Exercise: Return every line from the one with "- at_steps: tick" through the one with "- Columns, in", inclusive, exactly as it appears below.

Records shown:

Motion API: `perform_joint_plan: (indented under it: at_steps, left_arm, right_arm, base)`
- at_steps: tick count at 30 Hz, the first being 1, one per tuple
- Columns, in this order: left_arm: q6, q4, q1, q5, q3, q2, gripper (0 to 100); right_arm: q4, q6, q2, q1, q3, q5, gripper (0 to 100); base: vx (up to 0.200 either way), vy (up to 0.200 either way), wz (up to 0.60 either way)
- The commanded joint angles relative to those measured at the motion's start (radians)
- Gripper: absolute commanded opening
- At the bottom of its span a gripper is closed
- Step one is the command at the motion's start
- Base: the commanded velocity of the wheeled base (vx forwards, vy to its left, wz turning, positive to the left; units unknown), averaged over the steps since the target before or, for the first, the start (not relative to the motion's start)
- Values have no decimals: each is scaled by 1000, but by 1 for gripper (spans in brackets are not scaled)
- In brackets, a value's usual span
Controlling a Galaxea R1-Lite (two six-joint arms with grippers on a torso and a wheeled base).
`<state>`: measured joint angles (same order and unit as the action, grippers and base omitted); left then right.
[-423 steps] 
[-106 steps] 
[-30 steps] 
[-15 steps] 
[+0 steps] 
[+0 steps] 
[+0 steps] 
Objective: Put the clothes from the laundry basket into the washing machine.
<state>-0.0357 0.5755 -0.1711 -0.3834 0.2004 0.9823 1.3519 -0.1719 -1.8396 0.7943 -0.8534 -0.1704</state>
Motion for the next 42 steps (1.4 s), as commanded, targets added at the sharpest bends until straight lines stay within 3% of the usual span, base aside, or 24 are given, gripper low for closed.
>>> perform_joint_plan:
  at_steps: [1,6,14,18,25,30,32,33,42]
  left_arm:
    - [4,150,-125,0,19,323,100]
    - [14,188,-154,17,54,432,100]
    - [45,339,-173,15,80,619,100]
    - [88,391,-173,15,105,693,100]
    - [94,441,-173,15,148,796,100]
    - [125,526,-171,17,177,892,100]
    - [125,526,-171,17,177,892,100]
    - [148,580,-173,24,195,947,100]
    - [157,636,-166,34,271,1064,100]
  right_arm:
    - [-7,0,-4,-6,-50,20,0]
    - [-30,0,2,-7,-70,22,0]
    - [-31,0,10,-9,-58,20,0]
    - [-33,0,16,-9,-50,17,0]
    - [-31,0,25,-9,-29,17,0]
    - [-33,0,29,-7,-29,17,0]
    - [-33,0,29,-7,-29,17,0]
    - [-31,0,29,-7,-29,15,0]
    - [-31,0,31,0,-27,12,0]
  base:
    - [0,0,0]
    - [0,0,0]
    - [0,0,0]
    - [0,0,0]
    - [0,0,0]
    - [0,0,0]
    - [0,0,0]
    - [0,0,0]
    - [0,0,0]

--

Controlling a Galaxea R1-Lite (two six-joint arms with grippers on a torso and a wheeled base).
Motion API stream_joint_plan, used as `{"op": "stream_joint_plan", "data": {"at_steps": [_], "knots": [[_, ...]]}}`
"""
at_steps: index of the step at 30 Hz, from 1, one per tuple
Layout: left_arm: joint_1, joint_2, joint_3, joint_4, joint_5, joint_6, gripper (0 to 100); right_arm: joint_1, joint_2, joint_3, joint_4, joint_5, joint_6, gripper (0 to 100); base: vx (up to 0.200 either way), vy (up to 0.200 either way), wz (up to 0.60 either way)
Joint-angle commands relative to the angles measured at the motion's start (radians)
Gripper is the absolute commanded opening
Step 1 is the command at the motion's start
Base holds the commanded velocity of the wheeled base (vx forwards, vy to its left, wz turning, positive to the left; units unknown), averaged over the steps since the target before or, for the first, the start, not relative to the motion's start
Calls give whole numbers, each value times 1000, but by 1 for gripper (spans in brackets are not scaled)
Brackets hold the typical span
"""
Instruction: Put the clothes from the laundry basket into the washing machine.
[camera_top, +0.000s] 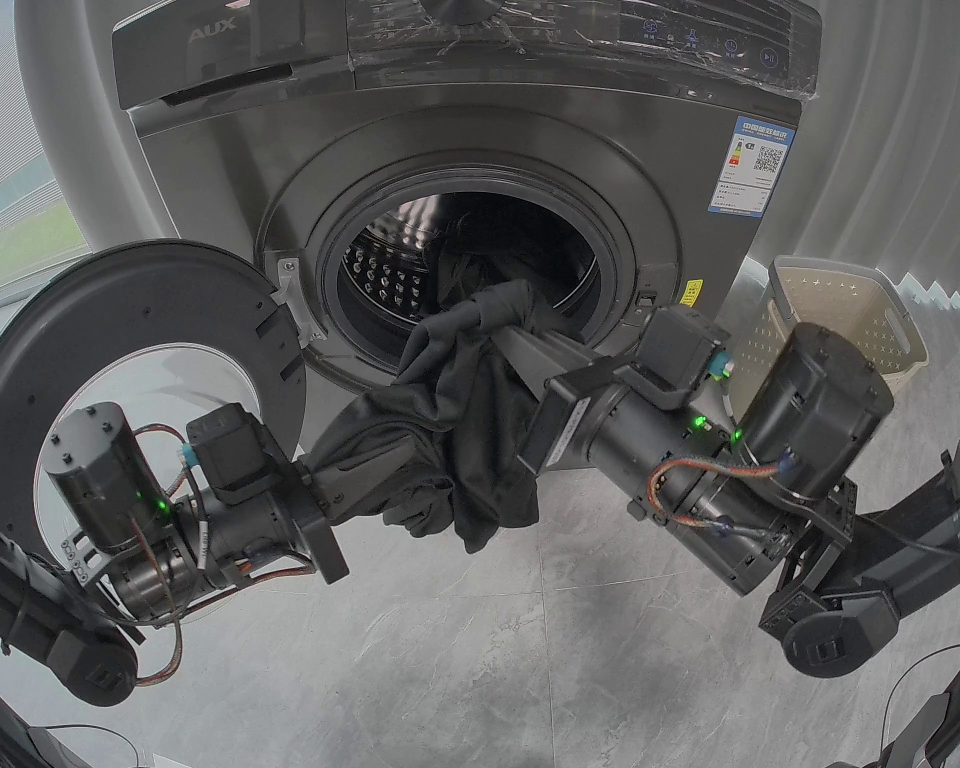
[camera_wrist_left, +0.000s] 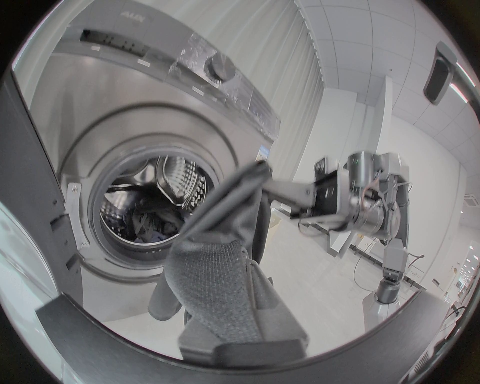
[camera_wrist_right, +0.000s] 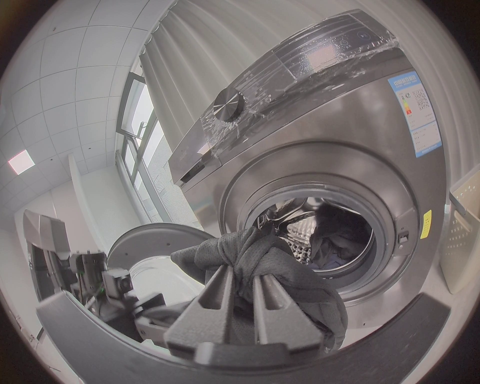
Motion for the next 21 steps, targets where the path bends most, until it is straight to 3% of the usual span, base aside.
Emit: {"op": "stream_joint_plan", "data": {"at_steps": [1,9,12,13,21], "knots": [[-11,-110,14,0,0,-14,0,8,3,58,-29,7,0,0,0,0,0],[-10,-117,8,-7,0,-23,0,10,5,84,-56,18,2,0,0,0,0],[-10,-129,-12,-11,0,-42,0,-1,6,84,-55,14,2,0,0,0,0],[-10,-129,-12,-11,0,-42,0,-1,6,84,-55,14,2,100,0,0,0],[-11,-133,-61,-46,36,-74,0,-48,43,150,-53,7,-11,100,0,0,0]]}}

Completed task:
- at_steps: tick count at 30 Hz, the first being 1, one per tuple
- Columns, in this order: left_arm: q6, q4, q1, q5, q3, q2, gripper (0 to 100); right_arm: q4, q6, q2, q1, q3, q5, gripper (0 to 100); base: vx (up to 0.200 either way), vy (up to 0.200 either way), wz (up to 0.60 either way)

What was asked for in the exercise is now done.